Our recent CLL Global Research Foundation Town Hall featured CLL Global President, Dr. William Wierda, and Dr. Alessandra Ferrajoli, from The University of Texas MD Anderson Cancer Center. Watch the full webinar.
Expert Panel:
Dr. William Wierda, President & CEO, CLL Global Research Foundation
Dr. Alessandra Ferrajoli, The University of Texas MD Anderson Cancer Center
Transcript
Jamie Forward:
So, the next one comes from Carol: My husband does respond to BTK inhibitors but has gotten AFib with ibrutinib (Imbruvica) and acalabrutinib (Calquence). Are the newer BTKs better? Dr. Wierda?
Dr. William Wierda:
Sure. So, pirtobrutinib in the randomized trial, for example, the BRUIN CLL-313 randomized trial where patients were assigned a treatment as their first treatment with pirtobrutinib (Jaypirca) versus chemoimmunotherapy, bendamustine (Treanda) plus rituximab (Rituxan), on that trial, the incidents of atrial fibrillation was the same in both of those arms. So, if you talk about BTK inhibitors, in my opinion, the risk is lowest with pirtobrutinib.

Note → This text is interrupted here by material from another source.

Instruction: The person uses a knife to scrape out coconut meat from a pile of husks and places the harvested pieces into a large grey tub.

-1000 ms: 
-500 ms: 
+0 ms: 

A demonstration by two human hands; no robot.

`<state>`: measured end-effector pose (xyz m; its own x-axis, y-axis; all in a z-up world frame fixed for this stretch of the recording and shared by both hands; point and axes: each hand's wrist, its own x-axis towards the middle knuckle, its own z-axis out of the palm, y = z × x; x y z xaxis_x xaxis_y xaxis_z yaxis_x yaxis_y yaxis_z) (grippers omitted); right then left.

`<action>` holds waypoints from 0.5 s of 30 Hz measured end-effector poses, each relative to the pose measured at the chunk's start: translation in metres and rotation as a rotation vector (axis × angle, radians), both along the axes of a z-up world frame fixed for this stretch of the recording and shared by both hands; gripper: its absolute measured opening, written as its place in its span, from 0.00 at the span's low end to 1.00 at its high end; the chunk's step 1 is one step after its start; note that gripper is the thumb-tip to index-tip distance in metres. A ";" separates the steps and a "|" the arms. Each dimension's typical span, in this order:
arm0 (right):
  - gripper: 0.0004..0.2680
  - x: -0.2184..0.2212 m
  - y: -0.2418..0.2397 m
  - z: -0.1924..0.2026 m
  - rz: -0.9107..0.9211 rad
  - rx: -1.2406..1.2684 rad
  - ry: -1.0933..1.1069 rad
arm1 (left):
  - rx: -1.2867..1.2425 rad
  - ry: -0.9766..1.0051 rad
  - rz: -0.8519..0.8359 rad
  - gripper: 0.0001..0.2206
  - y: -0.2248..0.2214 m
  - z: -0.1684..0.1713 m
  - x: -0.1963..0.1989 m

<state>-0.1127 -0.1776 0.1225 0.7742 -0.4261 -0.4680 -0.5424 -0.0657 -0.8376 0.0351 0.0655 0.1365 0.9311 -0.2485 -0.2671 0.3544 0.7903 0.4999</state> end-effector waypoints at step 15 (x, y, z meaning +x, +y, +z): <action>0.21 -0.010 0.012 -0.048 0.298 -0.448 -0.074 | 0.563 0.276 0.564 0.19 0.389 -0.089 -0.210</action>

Probably next high is, and an increased risk for atrial fibrillation, although lower than ibrutinib, are the second generation BTK inhibitors, acalabrutinib and zanubrutinib (Brukinsa). And, of course, ibrutinib is the one that has really been associated with highest risk for atrial fibrillation and cardiac events. So, pirtobrutinib would be the preferred BTK inhibitor to avoid any risks or as much risk for atrial fibrillation as possible.
Dr. Alessandra Ferrajoli:
Just to comment, it also needs to be kept in mind that the expected risk for atrial fibrillation for a patient with CLL, just based on age and other conditions is not zero. There is a low risk that is common to the population with similar characteristics in terms of sex, in terms of age, in terms of presence of hypertension.
So, that has been demonstrated. But yeah, I agree with Dr. Wierda. It seems that the more selective the agents are within the BTK mechanism, the lower the risk is for atrial fibrillation.